▶ _What you will do_
Once the line holding "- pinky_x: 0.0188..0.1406" is found in the listing below, write it out and each later line exactly, up to and including the one holding "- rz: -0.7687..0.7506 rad".

▶ _Exercise data_
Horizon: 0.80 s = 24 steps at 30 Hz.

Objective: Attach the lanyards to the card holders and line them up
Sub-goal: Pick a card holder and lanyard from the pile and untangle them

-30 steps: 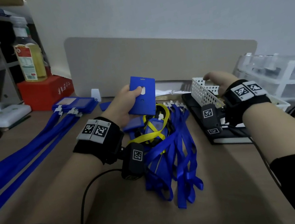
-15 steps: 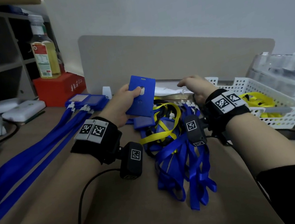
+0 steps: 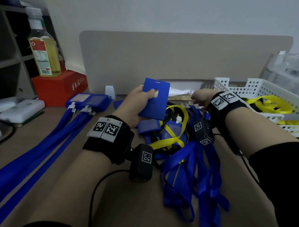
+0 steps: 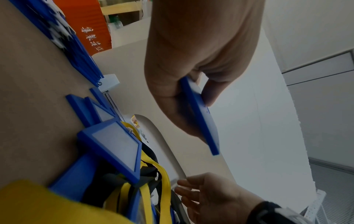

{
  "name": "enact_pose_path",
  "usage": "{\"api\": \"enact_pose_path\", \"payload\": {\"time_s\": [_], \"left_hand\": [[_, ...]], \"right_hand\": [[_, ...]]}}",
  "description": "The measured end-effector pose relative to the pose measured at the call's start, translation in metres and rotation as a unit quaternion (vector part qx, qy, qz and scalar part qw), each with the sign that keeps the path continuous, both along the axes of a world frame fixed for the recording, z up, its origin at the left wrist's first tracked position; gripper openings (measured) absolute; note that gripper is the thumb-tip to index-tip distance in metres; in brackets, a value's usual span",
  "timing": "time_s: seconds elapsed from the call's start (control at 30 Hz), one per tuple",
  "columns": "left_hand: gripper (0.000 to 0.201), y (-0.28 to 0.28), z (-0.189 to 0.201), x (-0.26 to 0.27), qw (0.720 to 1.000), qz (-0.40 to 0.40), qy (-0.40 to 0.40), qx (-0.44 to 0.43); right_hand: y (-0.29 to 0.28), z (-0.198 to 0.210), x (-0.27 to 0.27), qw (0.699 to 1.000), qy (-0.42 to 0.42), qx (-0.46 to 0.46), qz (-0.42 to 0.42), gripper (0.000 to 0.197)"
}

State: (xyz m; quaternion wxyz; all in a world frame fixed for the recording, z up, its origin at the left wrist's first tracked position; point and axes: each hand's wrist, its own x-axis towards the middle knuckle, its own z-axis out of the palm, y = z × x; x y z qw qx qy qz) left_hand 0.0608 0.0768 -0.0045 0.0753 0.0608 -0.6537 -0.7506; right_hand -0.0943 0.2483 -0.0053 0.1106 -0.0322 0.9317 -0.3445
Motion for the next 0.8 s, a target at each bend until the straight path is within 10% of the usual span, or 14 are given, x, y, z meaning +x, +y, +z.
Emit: {"api": "enact_pose_path", "payload": {"time_s": [0.33,0.53,0.8], "left_hand": [[0.009,-0.01,-0.004,-0.038,1.0,-0.009,-0.029,0.002],[0.01,-0.016,-0.012,-0.049,0.999,-0.016,-0.037,0.021],[0.008,-0.018,-0.014,-0.048,0.999,-0.019,-0.043,0.019]], "right_hand": [[-0.018,-0.025,-0.083,0.988,0.024,0.153,0.01,0.027],[-0.014,-0.038,-0.088,0.916,0.095,0.379,0.09,0.014],[-0.012,-0.035,-0.083,0.941,0.078,0.317,0.09,0.03]]}}
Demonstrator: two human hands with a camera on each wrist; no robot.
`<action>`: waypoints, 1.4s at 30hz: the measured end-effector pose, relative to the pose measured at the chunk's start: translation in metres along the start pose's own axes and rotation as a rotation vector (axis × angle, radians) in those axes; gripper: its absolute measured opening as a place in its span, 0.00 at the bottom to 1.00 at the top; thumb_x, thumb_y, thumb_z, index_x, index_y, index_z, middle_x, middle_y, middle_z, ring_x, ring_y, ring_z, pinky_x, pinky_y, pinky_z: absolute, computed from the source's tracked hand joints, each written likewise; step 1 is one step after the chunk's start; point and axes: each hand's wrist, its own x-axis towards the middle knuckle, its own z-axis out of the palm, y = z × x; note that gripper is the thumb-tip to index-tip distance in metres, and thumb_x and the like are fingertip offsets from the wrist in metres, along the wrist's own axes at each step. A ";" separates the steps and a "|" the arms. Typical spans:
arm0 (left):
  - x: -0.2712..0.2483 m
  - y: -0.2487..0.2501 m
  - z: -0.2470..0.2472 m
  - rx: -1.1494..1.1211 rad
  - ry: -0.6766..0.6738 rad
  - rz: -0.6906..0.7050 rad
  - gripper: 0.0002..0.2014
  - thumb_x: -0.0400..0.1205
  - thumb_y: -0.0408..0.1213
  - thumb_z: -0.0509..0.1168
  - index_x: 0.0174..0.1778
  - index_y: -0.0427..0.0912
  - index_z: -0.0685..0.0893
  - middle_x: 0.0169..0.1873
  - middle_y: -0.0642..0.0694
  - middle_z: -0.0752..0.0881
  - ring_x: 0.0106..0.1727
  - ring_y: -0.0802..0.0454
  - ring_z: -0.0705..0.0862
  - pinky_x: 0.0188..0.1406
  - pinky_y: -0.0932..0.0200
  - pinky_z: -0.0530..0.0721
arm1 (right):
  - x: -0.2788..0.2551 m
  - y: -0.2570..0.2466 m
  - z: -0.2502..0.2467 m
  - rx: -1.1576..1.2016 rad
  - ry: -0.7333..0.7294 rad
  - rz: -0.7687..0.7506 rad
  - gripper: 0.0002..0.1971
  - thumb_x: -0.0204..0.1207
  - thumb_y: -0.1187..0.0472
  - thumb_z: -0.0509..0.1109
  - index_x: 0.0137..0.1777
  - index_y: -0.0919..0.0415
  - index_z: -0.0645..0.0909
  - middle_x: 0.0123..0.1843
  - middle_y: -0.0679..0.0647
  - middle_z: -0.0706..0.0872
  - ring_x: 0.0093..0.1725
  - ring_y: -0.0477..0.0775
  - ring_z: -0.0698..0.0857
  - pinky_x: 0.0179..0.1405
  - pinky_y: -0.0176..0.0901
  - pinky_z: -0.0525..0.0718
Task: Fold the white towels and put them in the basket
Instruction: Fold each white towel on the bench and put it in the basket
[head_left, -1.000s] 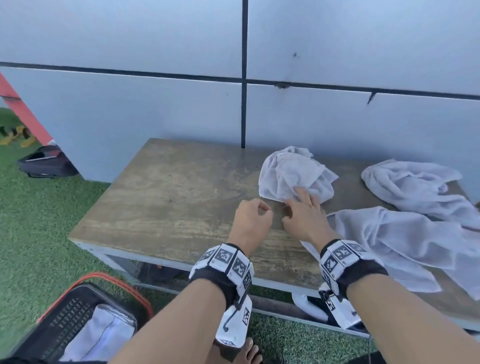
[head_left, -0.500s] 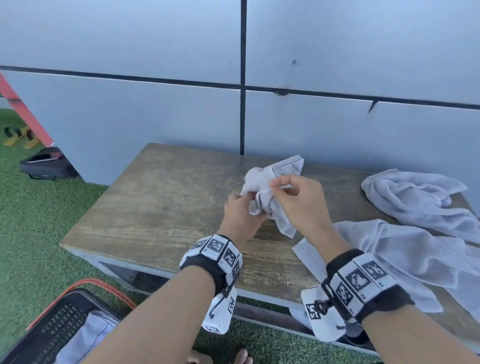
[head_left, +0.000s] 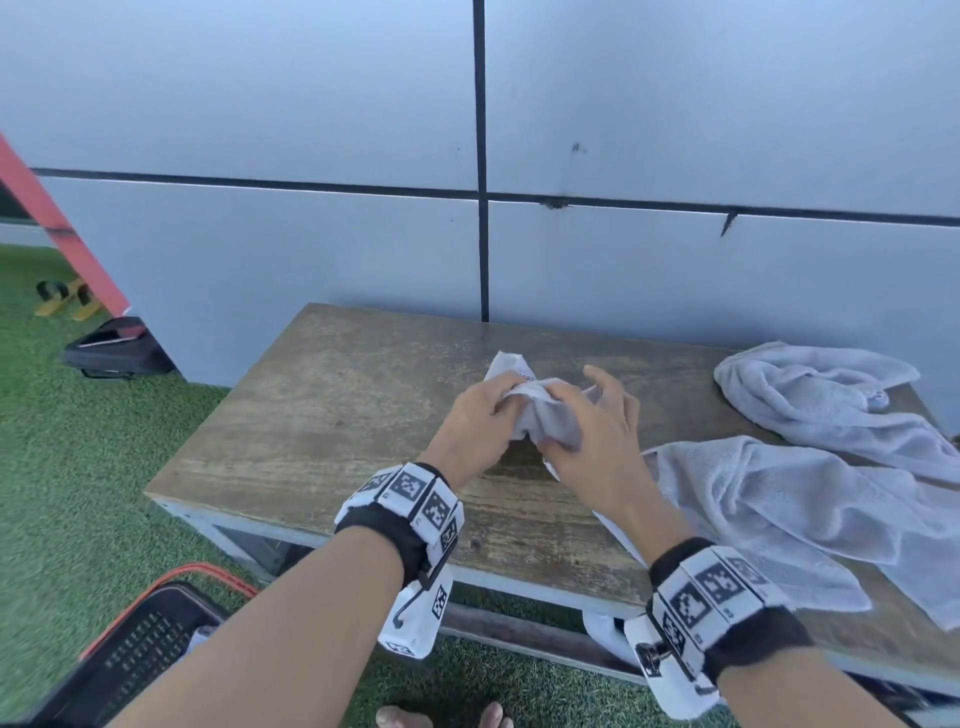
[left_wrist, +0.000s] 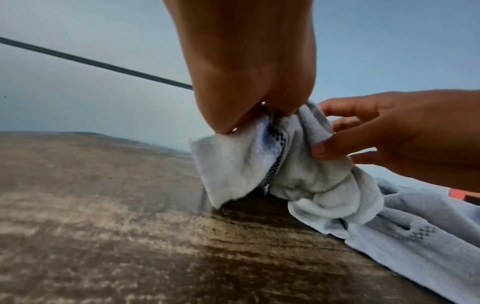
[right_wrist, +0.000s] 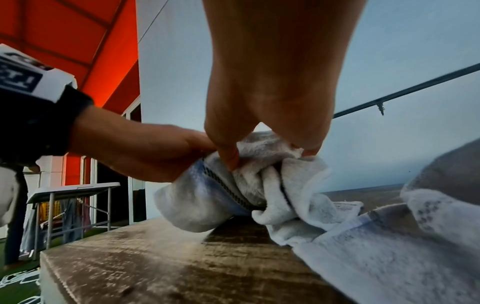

▶ _Output below_
  - pinky_x: 0.0188..0.1406
  - pinky_y: -0.0932..0.0200
  - pinky_z: -0.0530..0.0721
arm1 (right):
  - x: -0.2788..0.2551 m
  - y: -0.2570..0.2466 m
  - z: -0.2502..0.2467 m
  - rx: -1.1576..1.2016 rad
  - ry: -0.7333..0.7294 rad
  - rz: -0.7687..0.7506 rad

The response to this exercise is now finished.